Exercise objective →
Answer with the exact lines of the following material from the one containing "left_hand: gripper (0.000" through the one containing "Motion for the", both end lines included.

___ Exercise data

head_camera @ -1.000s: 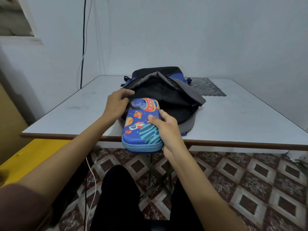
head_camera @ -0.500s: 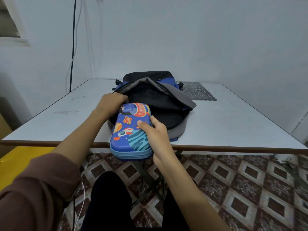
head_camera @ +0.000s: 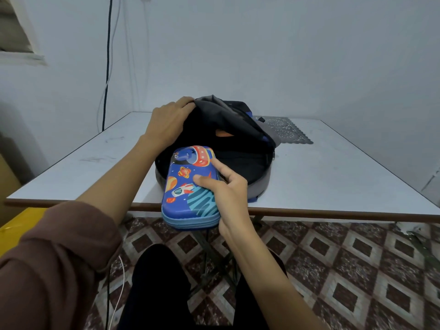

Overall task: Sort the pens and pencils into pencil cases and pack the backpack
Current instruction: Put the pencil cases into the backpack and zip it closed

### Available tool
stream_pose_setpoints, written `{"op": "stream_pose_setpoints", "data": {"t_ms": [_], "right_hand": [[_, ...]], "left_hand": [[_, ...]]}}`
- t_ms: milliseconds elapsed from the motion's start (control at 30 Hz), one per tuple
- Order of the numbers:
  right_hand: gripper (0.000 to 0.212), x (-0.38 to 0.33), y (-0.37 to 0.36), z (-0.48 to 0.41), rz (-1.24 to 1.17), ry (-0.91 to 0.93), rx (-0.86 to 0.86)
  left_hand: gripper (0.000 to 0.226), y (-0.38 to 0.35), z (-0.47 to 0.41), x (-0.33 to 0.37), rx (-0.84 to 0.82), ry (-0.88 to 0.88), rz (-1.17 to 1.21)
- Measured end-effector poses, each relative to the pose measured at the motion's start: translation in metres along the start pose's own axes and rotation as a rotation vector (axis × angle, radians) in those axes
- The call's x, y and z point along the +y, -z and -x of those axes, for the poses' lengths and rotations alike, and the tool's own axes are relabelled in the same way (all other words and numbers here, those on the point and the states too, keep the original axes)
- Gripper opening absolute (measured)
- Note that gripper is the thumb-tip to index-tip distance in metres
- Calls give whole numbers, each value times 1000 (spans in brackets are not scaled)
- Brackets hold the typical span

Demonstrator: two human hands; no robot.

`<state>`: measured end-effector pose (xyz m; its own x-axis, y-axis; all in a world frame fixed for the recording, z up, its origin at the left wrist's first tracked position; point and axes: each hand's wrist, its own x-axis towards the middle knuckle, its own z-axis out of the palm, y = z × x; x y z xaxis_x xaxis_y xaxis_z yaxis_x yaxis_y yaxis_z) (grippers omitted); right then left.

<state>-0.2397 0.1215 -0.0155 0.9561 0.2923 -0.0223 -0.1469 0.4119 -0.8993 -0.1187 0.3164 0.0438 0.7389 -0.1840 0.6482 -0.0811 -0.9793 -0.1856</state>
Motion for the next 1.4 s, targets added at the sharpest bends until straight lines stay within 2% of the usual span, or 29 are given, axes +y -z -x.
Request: {"op": "stream_pose_setpoints", "data": {"t_ms": [67, 400, 533, 700, 767, 900, 1033, 1133, 1400], "right_hand": [[65, 0, 0, -2, -28, 14, 42], [61, 5, -12, -43, -40, 120, 111], [57, 3, -17, -73, 19, 137, 130], [49, 4, -16, -99, 102, 135, 101], [45, 2, -16, -103, 340, 193, 52], [50, 0, -14, -83, 1175, 530, -42], [57, 17, -8, -48, 1643, 767, -105], [57, 32, -8, -45, 1765, 840, -82], [59, 34, -25, -80, 1896, 778, -51]], "left_hand": [[38, 0, 0, 3, -2, 13, 17], [45, 0, 3, -2, -70, -18, 58], [50, 2, 4, -4, -121, -33, 58], [45, 8, 7, -2, -124, -46, 66], [45, 9, 7, -2, -130, -47, 71], [49, 8, 9, -5, -140, -44, 90], [54, 6, 12, -12, -169, -69, 145], [54, 11, 14, -15, -188, -75, 163], [64, 16, 15, -22, -163, -138, 142]]}}
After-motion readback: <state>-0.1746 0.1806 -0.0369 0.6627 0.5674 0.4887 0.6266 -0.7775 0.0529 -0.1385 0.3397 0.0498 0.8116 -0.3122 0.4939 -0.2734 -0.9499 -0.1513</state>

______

Solution to the problem →
  left_hand: gripper (0.000 to 0.226), y (-0.38 to 0.35), z (-0.47 to 0.41), x (-0.33 to 0.37), rx (-0.84 to 0.82), ry (-0.88 to 0.88), rz (-1.17 to 1.21)
- Measured end-effector poses, each relative to the pose measured at the motion's start: translation in metres along the start pose's own axes and rotation as a rotation vector (axis × angle, radians) in those axes
- The call's x, y and z point along the +y, -z and -x of those axes, for the poses' lengths and rotations alike, and the tool's own axes are relabelled in the same way (all other words and numbers here, those on the point and the states too, keep the original axes)
- Gripper opening absolute (measured)
- Note that gripper is the thumb-tip to index-tip distance in metres
- Calls give whole numbers, each value times 1000 (spans in brackets are not scaled)
- Brackets hold the typical span

Demonstrator: two human hands; no robot.

`<state>`: measured end-effector pose (xyz m; its own x-axis, y-axis; all in a world frame fixed for the recording, z up, its origin at the left wrist's first tracked position; point and axes: each hand's wrist, its own x-axis towards the middle knuckle, its own z-axis out of the palm, y = z × x; x y z xaxis_x xaxis_y xaxis_z yaxis_x yaxis_y yaxis_z) (grippers omitted); right then left.

<state>-0.2397 0.1215 -0.0155 0.9561 0.2923 -0.0223 -0.1469 0.4119 -0.8993 -0.1187 0.3164 0.0438 0.7389 -0.1840 0.6482 -0.0811 -0.9793 -0.1856</state>
Motion for the next 1.4 s, targets added at the sharpest bends until straight lines stay within 2% of the usual span, or 29 are given, axes +y -z -x.

With that, the exercise is finished.